Olivier Canévet is a Lecturer at EPFL, affiliated with both the School of Engineering (STI) and the School of Life Sciences (VPA-AVP-DLE) divisions. He holds a dual role as a Research Engineer at the Idiap Research Institute and serves as a Lecturer in the Department of Electrical Engineering (IEM) and the EDEE-ENS teaching unit. His primary affiliations include the Learning and Information Systems Laboratory (LIDIAP) at EPFL. Education: PhD in Electrical Engineering from EPFL (2012–2016), supervised by Dr. François Fleuret. Engineering diploma from Télécom Bretagne (2007–2012). Additional experiences include a CNES internship on satellite imagery and CERN projects on Invenio ranking systems. He also spent a year managing geophysical observatories in the French Southern and Antarctic Lands. Research Interests: Focuses on Computer Vision, Machine Learning, and Deep Learning applications in human-robot interaction, security systems, and real-time perception. Specializes in depth-based networks for human pose estimation, multi-person tracking, and socially intelligent robotic systems. Article Trends: Recent work emphasizes real-time CNN architectures for depth-based human pose estimation, multi-party human-robot interaction datasets (MuMMER), and security systems leveraging depth maps (UNICITY database). Prior contributions include efficient sample mining techniques and domain adaptation methods. Grants & Funding: His PhD was funded by the Swiss National Science Foundation (DASH project). Current research benefits from EPFL's interdisciplinary infrastructure and Idiap's resources in machine learning and robotics. Labs & Teams: Leads projects at LIDIAP lab (EPFL) focusing on computer vision applications, collaborates with Idiap on security systems, and contributes to teaching initiatives in the EDEE-ENS unit.

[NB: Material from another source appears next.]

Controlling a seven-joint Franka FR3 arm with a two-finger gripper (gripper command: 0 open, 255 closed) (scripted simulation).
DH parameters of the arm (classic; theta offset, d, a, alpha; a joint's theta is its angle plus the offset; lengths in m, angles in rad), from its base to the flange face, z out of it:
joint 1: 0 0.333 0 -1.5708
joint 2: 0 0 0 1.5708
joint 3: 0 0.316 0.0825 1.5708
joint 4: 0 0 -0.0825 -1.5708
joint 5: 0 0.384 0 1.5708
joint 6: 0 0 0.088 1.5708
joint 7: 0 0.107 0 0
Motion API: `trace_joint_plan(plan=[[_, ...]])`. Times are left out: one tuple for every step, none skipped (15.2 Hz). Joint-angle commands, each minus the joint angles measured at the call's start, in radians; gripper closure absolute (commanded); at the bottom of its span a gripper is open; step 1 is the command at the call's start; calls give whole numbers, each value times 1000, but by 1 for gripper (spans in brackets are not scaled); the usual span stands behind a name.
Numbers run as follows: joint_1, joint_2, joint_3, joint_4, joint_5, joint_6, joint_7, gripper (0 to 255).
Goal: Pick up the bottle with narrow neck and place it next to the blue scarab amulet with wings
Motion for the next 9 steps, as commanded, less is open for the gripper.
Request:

Valentin Hartmann is a Researcher at the Data Science Laboratory (DLAB) within the School of Computer and Communication Sciences at École Polytechnique Fédérale de Lausanne (EPFL). His work focuses on advanced topics in data science, including differential privacy, optimal transport theory, and privacy-preserving machine learning. He holds a postdoctoral position and contributes to cutting-edge research in computational statistics and secure distributed learning. His research interests span multiple domains: (1) Development of privacy-preserving techniques for machine learning and data analysis, (2) Optimization of transport problems with applications in statistics and geometry, (3) Design of secure algorithms for distributed systems, and (4) Implementation of robust statistical methods through R packages like 'transport'. Valentin actively publishes in top-tier venues, with recent contributions addressing neural network behavior analysis, privacy risks in data distribution inference, and novel cryptographic approaches for collaborative learning. His work bridges theoretical foundations with practical software solutions, as evidenced by his development of the 'transport' R package for optimal transport computations. He is affiliated with the DLAB research group at EPFL's INN building (Office INN 315), contributing to interdisciplinary projects at the intersection of computer science, mathematics, and privacy engineering.